Your CISO has a big job: develop network security processes and procedures, while addressing privacy, confidentiality and compliance standards, while investigating and managing health information security/privacy system-wide, while also striving to proactively protect patient data and facility resources from cybercriminals.
Try reading that sentence in a single breath. Not so easy, right? Now imagine having to tick all those boxes in a single day — every day. The job is as challenging as it is far-reaching and hackers endeavor to make it more challenging with each and every keystroke.
Malicious actors are zeroing in on the healthcare industry with such zeal and relentlessness that it would be admirable were it not so destructive.
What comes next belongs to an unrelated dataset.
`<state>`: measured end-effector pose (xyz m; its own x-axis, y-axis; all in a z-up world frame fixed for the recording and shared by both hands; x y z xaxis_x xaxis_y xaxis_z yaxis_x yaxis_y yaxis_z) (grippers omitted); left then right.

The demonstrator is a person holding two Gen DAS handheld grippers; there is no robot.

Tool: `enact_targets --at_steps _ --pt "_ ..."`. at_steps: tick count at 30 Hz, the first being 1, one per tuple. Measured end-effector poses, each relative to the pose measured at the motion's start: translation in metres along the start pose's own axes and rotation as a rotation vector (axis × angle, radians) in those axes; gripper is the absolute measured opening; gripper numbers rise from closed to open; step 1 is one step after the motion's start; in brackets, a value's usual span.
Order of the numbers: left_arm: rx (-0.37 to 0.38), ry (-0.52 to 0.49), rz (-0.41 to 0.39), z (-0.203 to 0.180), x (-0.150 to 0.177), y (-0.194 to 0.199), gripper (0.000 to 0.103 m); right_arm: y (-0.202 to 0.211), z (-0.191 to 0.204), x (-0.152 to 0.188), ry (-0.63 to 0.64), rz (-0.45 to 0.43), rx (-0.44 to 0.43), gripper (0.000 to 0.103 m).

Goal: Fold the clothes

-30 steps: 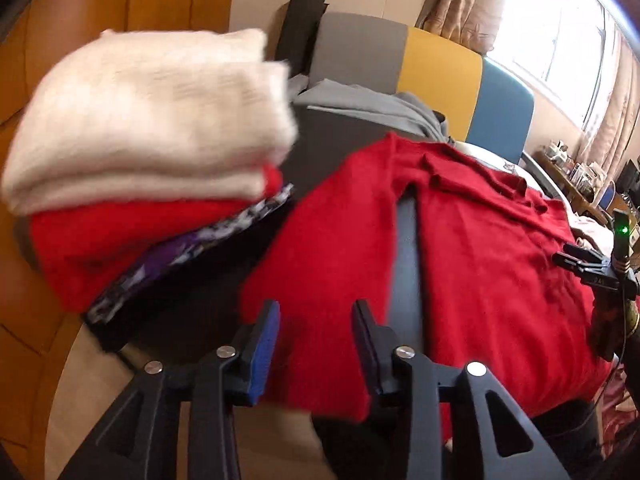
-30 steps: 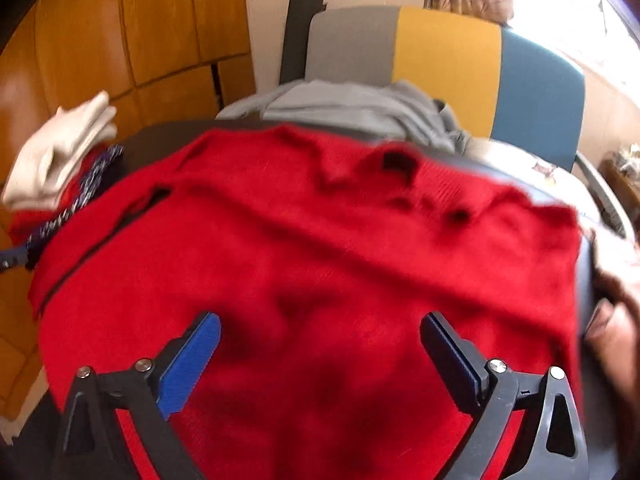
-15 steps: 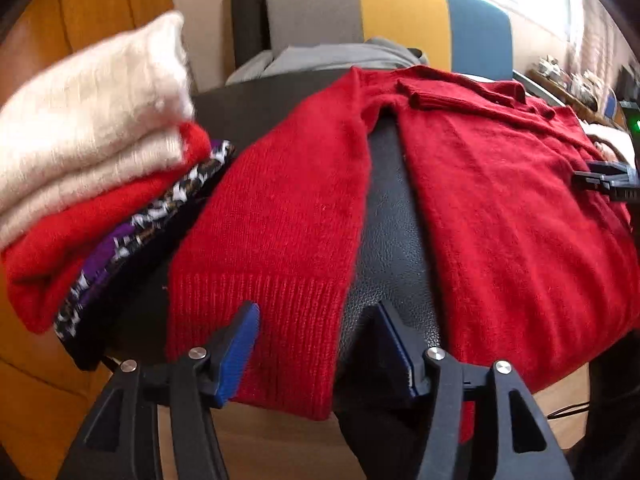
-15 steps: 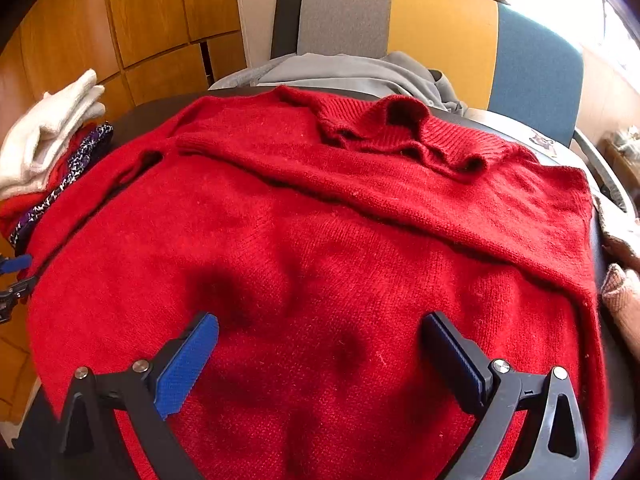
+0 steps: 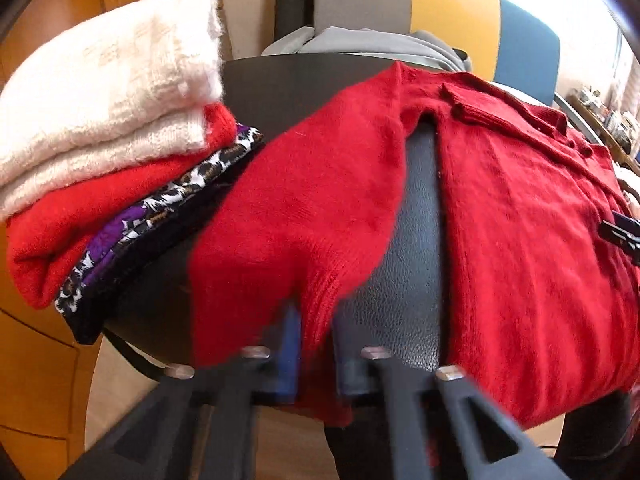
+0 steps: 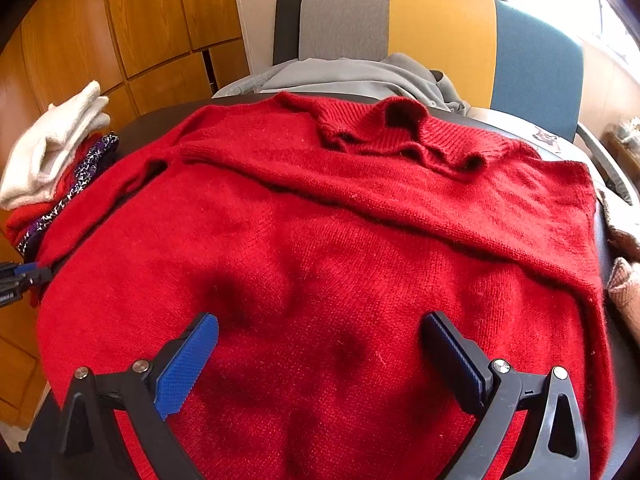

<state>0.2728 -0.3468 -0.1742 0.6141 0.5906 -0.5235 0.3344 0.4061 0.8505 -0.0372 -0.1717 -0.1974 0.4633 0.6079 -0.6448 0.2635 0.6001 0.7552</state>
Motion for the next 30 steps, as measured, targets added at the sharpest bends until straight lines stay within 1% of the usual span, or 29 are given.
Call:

In fact, a 2017 report from the Identity Theft Resource Center found that more than 25% of all data breaches were related to healthcare.
Surveying the Threat Landscape
Pilfering protected health information is a lucrative business, and connected medical devices are uncomfortably vulnerable to cybercrime.
In order to protect health data, patient care, and your reputation, hospital CISOs need to develop a cross-organizational strategy to ensure security of medical devices at their facility.
What questions should you ask your CISO? And how should they answer? The following healthcare cybersecurity questions and answers provide a window into the most critical considerations that ought to factor into your CISOs daily operations and long-term strategy.
1. How Do We Patch Our Operating Systems?
Because medical devices have a long lifespan in a facility, technology often surpasses medical equipment software and unpatched operating systems become common. These system vulnerabilities give hackers the space to deploy and deliver malicious malware.
Ask your CISO how he or she intends to remedy unpatched medical devices. If you can’t replace your equipment with state-of-the-art technology, which software can you use to patch your operating system? How up-to-date are vulnerability patches on all devices?
Answer: Your CISO should perform a risk assessment; are there risks involved with patching the system? Will your system still operate as normal after patching. If patching is not an option, does that mean your operating system is too old to be patched? What is the hospital’s policy on patch validation? Does the hospital even have access to the latest patches?
2. What Does Our Medical Device Risk Assessment Strategy Look Like?
How does your CISO currently identify hazards or cyber threats? Is there a clear medical device research and risk assessment policy in place?
Third-party vendors (and their vendors) should also be scrutinized.
If something were to slip through the cracks, what plan do they have to rectify the issue?
Answer: The goal of any medical device risk assessment plan is to analyze and remediate the risks affecting medical devices. One of the preliminary steps to working with a vendor should include a device and system quality questionnaire.
The questionnaire should include questions that help you understand the company, such as where the manufacturer retails their devices most often, the standards of quality management the company upholds, and any device documentation they can provide.
Next, a threshold assessment should be performed on new vendors and their devices. A comprehensive assessment will look at device performance, as well as financial and continuity risks associated with a malfunctioning device.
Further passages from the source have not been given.